The 1960 Campeonato Brasileiro Série A (officially the 1960 Taça Brasil) was the 3rd edition of the Campeonato Brasileiro Série A. It began on 6 September 1960, and ended on 28 December 1960.

==Format==
The competition was a single elimination knockout tournament featuring two-legged ties, with a Tie-Break (play-off) if the sides were tied on points (however, if the tie-break was a draw, the aggregate score of the first two legs was used to determine the winner).

==Teams==
Seventeen state champions qualified for the tournament.

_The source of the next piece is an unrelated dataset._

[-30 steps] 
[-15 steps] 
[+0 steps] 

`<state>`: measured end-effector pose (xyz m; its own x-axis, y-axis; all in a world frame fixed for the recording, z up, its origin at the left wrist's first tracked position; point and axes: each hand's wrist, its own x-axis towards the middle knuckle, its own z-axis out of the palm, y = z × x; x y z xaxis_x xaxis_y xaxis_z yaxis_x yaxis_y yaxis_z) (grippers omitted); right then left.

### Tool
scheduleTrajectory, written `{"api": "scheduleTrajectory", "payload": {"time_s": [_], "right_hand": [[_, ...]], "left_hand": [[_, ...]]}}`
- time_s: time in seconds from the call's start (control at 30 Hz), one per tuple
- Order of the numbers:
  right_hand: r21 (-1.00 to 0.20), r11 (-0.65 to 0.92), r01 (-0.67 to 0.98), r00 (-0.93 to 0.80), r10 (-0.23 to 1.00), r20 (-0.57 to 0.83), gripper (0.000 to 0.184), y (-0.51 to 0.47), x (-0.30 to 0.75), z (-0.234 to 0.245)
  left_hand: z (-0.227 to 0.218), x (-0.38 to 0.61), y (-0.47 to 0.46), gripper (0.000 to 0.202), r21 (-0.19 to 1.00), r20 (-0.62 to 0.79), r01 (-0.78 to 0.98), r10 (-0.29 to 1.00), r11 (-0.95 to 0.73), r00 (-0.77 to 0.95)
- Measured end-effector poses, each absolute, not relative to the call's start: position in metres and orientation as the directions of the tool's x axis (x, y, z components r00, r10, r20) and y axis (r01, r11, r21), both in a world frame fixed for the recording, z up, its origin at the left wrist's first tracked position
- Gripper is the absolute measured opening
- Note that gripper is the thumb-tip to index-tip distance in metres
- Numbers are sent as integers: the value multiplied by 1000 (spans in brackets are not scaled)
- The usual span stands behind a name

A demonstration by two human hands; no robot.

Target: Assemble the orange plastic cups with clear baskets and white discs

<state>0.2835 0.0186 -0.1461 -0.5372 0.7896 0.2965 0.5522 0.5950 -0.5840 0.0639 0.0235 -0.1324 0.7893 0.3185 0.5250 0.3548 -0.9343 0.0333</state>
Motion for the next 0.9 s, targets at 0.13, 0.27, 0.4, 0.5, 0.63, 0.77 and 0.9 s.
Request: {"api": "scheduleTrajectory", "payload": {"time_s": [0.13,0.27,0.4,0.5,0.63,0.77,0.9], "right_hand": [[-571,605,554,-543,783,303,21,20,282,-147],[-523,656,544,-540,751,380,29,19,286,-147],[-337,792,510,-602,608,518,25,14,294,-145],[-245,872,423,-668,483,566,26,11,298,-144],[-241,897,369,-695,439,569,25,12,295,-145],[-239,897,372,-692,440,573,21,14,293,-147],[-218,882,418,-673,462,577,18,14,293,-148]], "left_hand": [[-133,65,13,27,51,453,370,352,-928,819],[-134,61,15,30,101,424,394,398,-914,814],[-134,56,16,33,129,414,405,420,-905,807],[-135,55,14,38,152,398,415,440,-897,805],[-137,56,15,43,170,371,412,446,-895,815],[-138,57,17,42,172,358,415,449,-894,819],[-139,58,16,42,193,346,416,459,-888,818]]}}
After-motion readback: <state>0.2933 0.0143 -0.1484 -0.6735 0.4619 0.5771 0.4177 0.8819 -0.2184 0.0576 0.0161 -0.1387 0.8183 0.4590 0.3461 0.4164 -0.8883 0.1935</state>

| Team | Home city | Home ground |
| Rio Grande do Norte ABC | Natal |
| Bahia Bahia | Salvador |
| Alagoas Capelense | Capela |
| Paraná Coritiba | Curitiba |
| Minas Gerais Cruzeiro | Belo Horizonte |
| Paraíba Estrela do Mar | João Pessoa |
| Guanabara Fluminense | Rio de Janeiro |
| Rio de Janeiro Fonseca | Niterói |
| Ceará Fortaleza | Fortaleza |
| Rio Grande do Sul Grêmio | Porto Alegre |
| Maranhão Moto Club | São Luís |
| São Paulo Palmeiras | São Paulo |
| Santa Catarina Paula Ramos | Florianópolis |
| Pará Paysandu | Belém |
| Espírito Santo Rio Branco-ES | Vitória |
| Sergipe Santa Cruz-SE | Estância |
| Pernambuco Santa Cruz | Recife |

==Northern Zone==

===Northeastern Group===

| Semi-Final |  |  | Scores |  |  |
|  | Points |  | 1st leg | 2nd leg | Tie-Break |
| Bahia | 2 : 2 | Santa Cruz-SE | 3 - 1 | 1 - 2 | 0 - 0 |
Bahia qualified thanks to a better Goal Difference over the first 2 legs.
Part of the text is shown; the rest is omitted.